Reproduce every entry exactly.

◆ ◆ ◆

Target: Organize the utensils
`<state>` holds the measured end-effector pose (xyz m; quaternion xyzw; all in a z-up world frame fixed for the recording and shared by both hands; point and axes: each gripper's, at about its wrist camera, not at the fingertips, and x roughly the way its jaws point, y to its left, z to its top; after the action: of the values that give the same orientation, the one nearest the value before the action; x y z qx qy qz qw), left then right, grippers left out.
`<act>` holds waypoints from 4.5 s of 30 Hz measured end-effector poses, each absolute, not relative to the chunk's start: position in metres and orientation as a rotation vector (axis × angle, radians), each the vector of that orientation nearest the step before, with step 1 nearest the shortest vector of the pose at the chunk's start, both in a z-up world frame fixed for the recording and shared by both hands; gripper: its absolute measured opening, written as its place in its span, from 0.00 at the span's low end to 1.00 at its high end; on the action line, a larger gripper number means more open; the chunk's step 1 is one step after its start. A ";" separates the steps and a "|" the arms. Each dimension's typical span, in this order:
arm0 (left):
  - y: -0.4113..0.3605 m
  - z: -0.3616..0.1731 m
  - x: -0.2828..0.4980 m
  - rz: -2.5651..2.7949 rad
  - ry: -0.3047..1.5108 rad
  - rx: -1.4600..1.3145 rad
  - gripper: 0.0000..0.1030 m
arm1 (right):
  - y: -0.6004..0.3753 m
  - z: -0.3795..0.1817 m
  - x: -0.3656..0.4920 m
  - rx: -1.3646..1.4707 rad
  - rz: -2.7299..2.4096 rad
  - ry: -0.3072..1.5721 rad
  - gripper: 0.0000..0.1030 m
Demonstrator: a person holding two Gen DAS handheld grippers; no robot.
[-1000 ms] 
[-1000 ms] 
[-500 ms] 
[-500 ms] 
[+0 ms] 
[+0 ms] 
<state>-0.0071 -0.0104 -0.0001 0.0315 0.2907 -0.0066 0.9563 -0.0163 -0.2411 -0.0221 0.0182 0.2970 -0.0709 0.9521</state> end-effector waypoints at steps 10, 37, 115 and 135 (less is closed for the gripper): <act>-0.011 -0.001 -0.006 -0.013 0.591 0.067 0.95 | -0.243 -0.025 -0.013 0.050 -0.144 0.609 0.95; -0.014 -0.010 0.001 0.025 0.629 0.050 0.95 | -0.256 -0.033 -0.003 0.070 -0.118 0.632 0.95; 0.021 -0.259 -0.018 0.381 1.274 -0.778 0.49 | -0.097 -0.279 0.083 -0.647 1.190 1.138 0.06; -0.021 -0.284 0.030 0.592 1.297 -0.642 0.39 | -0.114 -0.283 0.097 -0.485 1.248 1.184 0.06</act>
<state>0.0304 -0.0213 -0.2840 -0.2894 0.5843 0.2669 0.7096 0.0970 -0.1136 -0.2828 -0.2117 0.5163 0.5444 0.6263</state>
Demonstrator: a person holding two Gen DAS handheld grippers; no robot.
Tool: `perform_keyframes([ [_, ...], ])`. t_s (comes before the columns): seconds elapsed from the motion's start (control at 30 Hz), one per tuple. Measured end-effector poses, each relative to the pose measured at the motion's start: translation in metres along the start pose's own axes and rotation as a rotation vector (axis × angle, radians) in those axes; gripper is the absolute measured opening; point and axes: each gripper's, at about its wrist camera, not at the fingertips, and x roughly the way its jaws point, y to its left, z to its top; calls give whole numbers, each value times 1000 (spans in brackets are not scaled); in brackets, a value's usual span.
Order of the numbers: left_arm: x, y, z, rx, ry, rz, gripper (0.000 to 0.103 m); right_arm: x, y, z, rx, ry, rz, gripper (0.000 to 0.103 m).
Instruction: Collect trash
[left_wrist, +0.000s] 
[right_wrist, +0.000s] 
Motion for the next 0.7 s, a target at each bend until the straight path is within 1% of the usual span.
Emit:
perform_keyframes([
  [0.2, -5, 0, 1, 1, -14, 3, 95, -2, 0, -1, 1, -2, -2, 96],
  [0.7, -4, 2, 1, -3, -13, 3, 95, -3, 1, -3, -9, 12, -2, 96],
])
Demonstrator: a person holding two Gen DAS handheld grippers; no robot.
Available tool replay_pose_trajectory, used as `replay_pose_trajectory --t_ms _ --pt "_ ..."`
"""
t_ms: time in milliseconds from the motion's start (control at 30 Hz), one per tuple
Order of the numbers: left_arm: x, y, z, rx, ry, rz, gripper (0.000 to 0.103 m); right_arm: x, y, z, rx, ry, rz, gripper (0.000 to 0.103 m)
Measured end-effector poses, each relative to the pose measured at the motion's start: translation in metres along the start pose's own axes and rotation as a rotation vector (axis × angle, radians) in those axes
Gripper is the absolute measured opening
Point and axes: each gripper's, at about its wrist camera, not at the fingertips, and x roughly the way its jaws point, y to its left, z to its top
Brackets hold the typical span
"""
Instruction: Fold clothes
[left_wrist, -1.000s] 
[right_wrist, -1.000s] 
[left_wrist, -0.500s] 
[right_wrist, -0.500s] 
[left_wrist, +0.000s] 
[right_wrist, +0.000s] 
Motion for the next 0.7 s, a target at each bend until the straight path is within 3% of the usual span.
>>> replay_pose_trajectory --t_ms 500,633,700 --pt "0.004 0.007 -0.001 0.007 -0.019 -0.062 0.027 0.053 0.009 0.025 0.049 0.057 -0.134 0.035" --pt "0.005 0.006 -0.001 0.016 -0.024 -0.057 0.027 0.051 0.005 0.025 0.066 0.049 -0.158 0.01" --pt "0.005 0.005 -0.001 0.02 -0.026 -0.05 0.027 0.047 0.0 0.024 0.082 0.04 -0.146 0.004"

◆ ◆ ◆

▶ _Solution to the problem_
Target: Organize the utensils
`<state>` holds the measured end-effector pose (xyz m; quaternion xyzw; all in a z-up world frame fixed for the recording and shared by both hands; point and axes: each gripper's, at about its wrist camera, not at the fingertips, and x roughly the way its jaws point, y to its left, z to its top; after the action: of the values that give the same orientation, the one nearest the value before the action; x y z qx qy qz qw), left then right, grippers left out.
`<act>` holds waypoints from 4.5 s of 30 Hz measured end-effector poses, each absolute, not relative to the chunk's start: position in metres and orientation as a rotation vector (axis × angle, radians), each the vector of that orientation nearest the step before, with step 1 nearest the shortest vector of the pose at the chunk's start, both in a z-up world frame fixed for the recording and shared by both hands; gripper: its absolute measured opening, written as its place in its span, from 0.00 at the span's low end to 1.00 at its high end; on the action line, a larger gripper number means more open; the chunk's step 1 is one step after its start. A ";" separates the steps and a "|" the arms. Each dimension's typical span, in this order:
arm0 (left):
  - y: -0.4113..0.3605 m
  - z: -0.3616..0.1731 m
  - x: -0.2828..0.4980 m
  - rz: -2.5651..2.7949 rad
  - ry: -0.3047..1.5108 rad
  - rx: -1.4600..1.3145 rad
  - gripper: 0.0000..0.1030 m
arm1 (right):
  - y: -0.6004..0.3753 m
  - z: -0.3795..0.1817 m
  - x: -0.3656..0.4920 m
  - rx: -1.3646..1.4707 rad
  - rz: -2.7299..2.4096 rad
  - ry: -0.3072..1.5721 rad
  - gripper: 0.0000..0.1030 m
Demonstrator: a person holding two Gen DAS handheld grippers; no robot.
[-1000 ms] 
[-1000 ms] 
[-500 ms] 
[-500 ms] 
[+0 ms] 
[+0 ms] 
<state>-0.0071 -0.0104 -0.0001 0.0315 0.2907 -0.0066 0.9563 -0.0163 -0.2411 -0.0221 0.0182 0.2970 -0.0709 0.9521</state> end-effector waypoints at steps 10, 37, 115 and 135 (less is closed for the gripper): <act>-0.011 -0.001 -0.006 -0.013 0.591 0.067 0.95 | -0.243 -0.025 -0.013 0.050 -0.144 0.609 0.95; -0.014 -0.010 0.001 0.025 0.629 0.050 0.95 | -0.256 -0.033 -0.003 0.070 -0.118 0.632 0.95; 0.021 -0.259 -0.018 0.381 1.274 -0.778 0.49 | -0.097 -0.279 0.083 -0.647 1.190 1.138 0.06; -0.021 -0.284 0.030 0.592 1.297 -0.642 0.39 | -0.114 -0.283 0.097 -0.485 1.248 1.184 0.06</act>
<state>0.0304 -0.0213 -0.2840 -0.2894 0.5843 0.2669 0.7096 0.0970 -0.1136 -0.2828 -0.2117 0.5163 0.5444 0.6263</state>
Demonstrator: a person holding two Gen DAS handheld grippers; no robot.
Tool: `perform_keyframes([ [_, ...], ])`. t_s (comes before the columns): seconds elapsed from the motion's start (control at 30 Hz), one per tuple. Measured end-effector poses, each relative to the pose measured at the motion's start: translation in metres along the start pose's own axes and rotation as a rotation vector (axis × angle, radians) in those axes; gripper is the absolute measured opening; point and axes: each gripper's, at about its wrist camera, not at the fingertips, and x roughly the way its jaws point, y to its left, z to its top; calls give whole numbers, each value times 1000 (spans in brackets are not scaled); in brackets, a value's usual span.
Order of the numbers: left_arm: x, y, z, rx, ry, rz, gripper (0.000 to 0.103 m); right_arm: x, y, z, rx, ry, rz, gripper (0.000 to 0.103 m).
Instruction: Collect trash
[left_wrist, +0.000s] 
[right_wrist, +0.000s] 
Motion for the next 0.7 s, a target at each bend until the straight path is within 1% of the usual span.
Emit:
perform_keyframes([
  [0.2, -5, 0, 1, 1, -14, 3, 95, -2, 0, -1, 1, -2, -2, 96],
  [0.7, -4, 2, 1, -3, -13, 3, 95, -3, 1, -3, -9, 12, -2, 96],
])
Demonstrator: a person holding two Gen DAS handheld grippers; no robot.
Available tool replay_pose_trajectory, used as `replay_pose_trajectory --t_ms _ --pt "_ ..."`
"""
t_ms: time in milliseconds from the motion's start (control at 30 Hz), one per tuple
Order of the numbers: left_arm: x, y, z, rx, ry, rz, gripper (0.000 to 0.103 m); right_arm: x, y, z, rx, ry, rz, gripper (0.000 to 0.103 m)
Measured end-effector poses, each relative to the pose measured at the motion's start: translation in metres along the start pose's own axes and rotation as a rotation vector (axis × angle, radians) in those axes
Gripper is the absolute measured opening
Point and axes: each gripper's, at about its wrist camera, not at the fingertips, and x roughly the way its jaws point, y to its left, z to its top
Brackets hold the typical span
"""
Instruction: Fold clothes
[left_wrist, -1.000s] 
[right_wrist, -1.000s] 
[left_wrist, -0.500s] 
[right_wrist, -0.500s] 
[left_wrist, +0.000s] 
[right_wrist, +0.000s] 
Motion for the next 0.7 s, a target at each bend until the straight path is within 3% of the usual span.
>>> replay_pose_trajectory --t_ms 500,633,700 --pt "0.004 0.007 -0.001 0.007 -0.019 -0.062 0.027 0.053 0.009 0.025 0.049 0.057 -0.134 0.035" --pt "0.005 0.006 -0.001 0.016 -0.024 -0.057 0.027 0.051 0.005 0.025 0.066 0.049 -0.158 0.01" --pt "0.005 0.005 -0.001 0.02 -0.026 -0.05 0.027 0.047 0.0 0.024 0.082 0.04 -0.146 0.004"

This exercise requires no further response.